§ **Required work**
Please copy each line of the records below that includes the word "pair".

§ **Provided data**
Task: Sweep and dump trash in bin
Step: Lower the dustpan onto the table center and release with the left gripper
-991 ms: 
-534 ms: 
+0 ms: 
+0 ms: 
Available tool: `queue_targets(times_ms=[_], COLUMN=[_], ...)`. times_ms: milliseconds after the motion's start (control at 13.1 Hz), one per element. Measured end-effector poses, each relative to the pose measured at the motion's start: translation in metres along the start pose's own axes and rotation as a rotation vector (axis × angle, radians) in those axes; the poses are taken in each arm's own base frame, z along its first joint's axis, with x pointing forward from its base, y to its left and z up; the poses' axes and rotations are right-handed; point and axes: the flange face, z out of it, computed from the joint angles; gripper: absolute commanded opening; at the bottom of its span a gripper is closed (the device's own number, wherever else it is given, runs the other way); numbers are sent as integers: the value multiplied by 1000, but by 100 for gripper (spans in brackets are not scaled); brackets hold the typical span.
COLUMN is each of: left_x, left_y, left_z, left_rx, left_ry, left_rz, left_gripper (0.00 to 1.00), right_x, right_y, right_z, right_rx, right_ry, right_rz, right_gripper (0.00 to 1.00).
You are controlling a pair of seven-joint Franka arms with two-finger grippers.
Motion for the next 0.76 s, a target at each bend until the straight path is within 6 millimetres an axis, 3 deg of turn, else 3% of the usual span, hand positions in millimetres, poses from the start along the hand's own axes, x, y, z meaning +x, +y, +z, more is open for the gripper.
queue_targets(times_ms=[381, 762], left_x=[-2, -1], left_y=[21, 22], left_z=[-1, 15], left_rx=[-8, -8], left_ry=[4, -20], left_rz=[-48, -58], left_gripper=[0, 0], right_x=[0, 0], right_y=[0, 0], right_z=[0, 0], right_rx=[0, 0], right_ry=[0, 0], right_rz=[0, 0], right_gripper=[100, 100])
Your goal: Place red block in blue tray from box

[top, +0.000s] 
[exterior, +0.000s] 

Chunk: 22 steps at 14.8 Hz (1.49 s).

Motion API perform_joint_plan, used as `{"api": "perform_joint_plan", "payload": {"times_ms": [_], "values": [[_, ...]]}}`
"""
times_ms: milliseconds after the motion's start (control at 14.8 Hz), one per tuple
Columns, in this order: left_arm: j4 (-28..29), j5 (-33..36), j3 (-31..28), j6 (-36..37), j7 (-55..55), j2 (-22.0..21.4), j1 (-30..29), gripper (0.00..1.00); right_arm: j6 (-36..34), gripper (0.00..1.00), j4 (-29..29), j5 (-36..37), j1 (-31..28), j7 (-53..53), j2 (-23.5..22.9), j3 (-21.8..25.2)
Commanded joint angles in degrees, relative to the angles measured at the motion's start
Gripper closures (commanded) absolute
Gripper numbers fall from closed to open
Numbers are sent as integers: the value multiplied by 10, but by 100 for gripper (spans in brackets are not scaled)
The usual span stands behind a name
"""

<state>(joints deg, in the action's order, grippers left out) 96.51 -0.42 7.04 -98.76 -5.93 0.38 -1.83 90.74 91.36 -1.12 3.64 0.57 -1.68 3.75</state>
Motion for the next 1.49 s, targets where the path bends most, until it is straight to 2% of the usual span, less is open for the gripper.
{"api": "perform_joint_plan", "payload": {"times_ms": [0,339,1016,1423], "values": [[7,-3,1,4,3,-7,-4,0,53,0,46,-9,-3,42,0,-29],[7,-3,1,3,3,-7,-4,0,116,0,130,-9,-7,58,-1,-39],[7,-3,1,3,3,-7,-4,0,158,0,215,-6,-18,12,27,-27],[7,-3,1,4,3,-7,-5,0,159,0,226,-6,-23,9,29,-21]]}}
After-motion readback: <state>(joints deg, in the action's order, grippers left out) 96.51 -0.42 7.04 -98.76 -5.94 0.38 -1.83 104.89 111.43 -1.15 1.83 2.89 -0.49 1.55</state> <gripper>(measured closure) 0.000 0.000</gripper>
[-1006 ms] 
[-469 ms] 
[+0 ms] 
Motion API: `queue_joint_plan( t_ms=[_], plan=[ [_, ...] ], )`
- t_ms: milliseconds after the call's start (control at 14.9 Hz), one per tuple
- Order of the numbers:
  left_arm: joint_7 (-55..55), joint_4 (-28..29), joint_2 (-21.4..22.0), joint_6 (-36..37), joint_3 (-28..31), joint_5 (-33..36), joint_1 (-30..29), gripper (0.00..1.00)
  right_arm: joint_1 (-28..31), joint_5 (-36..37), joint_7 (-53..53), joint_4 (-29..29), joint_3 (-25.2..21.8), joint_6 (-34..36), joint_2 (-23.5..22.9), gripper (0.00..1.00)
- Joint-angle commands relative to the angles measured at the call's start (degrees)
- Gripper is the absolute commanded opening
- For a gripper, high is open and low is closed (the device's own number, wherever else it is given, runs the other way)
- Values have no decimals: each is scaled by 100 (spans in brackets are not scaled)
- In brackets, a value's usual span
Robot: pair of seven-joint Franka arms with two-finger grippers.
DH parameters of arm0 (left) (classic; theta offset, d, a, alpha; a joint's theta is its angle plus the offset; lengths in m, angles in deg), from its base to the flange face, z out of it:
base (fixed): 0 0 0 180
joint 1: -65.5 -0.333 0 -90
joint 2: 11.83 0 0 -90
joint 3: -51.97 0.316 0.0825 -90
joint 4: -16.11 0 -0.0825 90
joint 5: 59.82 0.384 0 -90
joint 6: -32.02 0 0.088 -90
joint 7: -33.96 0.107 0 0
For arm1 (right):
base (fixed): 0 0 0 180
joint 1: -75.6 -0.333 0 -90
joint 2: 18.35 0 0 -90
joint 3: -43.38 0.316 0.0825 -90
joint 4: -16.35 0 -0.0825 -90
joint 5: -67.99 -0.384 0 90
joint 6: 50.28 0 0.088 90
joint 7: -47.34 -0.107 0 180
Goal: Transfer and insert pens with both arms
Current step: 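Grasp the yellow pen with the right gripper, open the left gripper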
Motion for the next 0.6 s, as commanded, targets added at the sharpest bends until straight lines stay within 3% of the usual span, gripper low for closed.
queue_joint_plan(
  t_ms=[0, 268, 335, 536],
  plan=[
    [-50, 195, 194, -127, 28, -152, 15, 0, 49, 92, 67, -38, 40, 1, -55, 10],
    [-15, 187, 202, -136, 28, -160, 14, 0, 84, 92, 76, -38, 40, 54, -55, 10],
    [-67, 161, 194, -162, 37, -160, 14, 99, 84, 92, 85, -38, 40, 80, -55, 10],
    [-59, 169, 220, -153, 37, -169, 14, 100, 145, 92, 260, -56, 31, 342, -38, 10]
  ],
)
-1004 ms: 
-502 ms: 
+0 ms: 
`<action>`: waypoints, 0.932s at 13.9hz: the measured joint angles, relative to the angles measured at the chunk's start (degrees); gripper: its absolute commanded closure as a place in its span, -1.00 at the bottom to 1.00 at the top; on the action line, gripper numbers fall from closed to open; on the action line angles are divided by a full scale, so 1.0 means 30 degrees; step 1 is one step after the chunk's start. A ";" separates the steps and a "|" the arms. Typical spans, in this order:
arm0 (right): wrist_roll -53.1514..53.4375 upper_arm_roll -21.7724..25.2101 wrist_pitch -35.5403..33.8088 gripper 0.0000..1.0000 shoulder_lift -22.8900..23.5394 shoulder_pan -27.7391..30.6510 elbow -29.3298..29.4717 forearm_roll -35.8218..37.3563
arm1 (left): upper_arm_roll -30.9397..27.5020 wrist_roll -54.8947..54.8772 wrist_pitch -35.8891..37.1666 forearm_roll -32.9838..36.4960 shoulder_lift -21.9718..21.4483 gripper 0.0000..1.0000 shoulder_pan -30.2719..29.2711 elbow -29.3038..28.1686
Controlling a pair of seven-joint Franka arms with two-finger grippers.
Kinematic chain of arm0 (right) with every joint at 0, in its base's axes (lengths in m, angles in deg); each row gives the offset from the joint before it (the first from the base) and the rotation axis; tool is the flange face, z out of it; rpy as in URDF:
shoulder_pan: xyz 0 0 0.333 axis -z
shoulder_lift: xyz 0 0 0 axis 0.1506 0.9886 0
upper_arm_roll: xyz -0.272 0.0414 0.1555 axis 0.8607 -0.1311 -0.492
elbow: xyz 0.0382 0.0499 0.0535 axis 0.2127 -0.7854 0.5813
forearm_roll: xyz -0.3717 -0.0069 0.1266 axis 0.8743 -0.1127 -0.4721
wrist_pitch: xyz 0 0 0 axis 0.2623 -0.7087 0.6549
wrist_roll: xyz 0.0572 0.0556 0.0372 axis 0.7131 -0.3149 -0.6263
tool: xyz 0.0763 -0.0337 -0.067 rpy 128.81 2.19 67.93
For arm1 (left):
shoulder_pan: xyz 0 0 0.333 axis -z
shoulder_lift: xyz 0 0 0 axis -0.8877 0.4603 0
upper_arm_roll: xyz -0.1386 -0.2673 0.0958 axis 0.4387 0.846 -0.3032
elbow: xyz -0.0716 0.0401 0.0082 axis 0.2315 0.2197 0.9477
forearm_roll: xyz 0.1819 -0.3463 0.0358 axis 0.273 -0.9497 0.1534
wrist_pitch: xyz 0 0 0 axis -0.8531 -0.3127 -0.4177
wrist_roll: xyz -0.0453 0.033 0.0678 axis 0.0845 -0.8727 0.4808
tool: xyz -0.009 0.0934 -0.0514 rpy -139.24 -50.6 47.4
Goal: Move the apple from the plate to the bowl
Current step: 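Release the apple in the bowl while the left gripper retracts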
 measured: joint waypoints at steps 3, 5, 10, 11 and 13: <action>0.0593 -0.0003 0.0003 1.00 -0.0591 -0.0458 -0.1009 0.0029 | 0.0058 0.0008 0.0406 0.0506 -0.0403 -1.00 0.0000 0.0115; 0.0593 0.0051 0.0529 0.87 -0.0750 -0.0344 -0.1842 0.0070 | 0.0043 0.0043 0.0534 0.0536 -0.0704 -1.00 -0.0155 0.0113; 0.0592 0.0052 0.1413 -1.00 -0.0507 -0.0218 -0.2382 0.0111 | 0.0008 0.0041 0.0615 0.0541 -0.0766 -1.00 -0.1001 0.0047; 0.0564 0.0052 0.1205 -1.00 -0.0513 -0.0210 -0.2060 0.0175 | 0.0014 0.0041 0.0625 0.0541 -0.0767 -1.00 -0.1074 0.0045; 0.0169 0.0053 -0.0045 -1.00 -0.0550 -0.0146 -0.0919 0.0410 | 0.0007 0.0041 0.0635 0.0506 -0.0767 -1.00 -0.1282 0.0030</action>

§ **Result for this exercise**
You are controlling a pair of seven-joint Franka arms with two-finger grippers.
Robot: pair of seven-joint Franka arms with two-finger grippers.
Controlling a pair of seven-joint Franka arms with two-finger grippers.

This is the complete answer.